===== DATA SHOWN

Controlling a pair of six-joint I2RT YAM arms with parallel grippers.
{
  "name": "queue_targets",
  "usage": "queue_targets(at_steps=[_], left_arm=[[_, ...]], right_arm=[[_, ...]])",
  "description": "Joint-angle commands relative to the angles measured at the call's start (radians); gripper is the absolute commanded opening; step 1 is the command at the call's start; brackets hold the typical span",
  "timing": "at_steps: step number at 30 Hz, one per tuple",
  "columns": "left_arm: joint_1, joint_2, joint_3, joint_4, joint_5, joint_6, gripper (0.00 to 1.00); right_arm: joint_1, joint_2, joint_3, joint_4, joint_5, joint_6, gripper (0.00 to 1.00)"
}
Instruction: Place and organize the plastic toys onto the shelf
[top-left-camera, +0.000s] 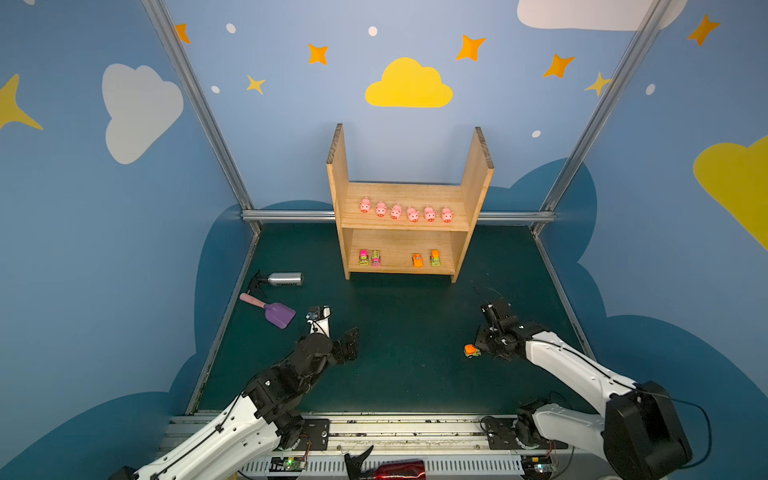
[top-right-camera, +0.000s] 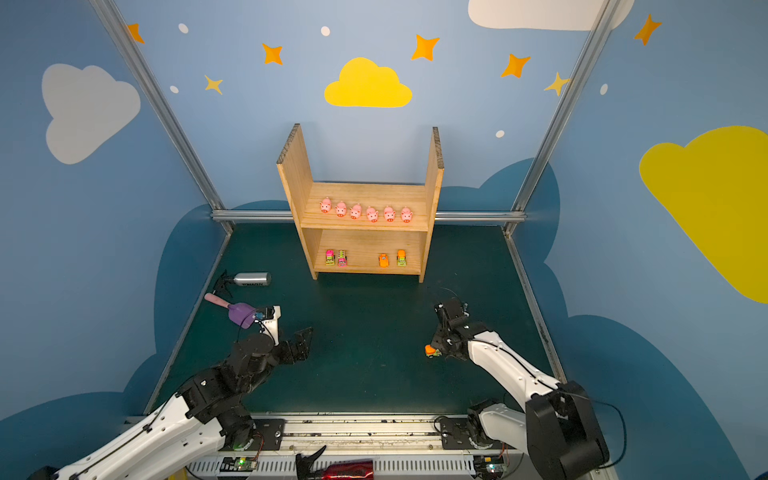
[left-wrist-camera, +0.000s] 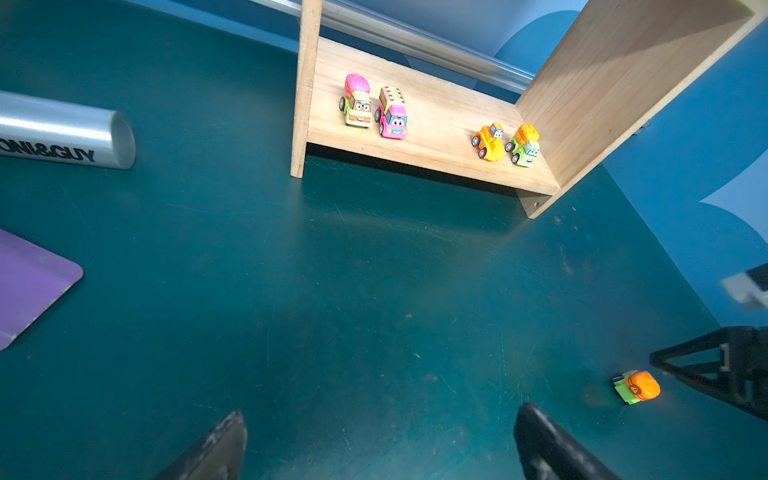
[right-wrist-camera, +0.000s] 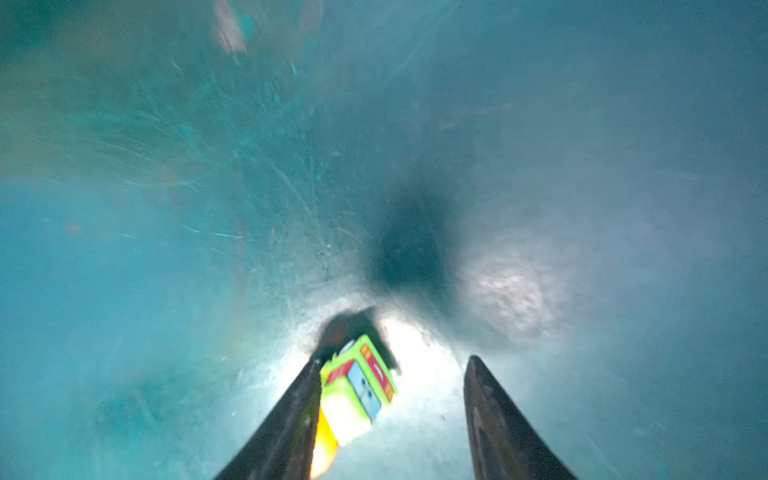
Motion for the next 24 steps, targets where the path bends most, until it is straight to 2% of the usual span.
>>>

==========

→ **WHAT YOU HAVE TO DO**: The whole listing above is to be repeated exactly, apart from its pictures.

→ **ANSWER SPACE**:
Controlling a pair of six-joint I2RT YAM arms with parallel grippers.
{
  "name": "queue_targets",
  "usage": "queue_targets(at_steps=[_], left_arm=[[_, ...]], right_arm=[[_, ...]])",
  "description": "Joint-angle commands relative to the angles measured at the call's start (radians); gripper is the absolute commanded opening; step 1 is the command at the call's start; brackets hold the typical span",
  "timing": "at_steps: step number at 30 Hz, one per tuple",
  "columns": "left_arm: joint_1, joint_2, joint_3, joint_4, joint_5, joint_6, gripper (0.00 to 1.00); right_arm: joint_1, joint_2, joint_3, joint_4, joint_5, joint_6, gripper (0.00 to 1.00)"
}
Instruction: Place and organize the plastic toys onto the shelf
[top-left-camera, +0.000s] 
[top-right-camera, +0.000s] 
[left-wrist-camera, +0.000s] 
[right-wrist-camera, +0.000s] 
Motion for the next 24 steps, targets where the path bends most, until it is straight to 2% of the usual span.
>>>

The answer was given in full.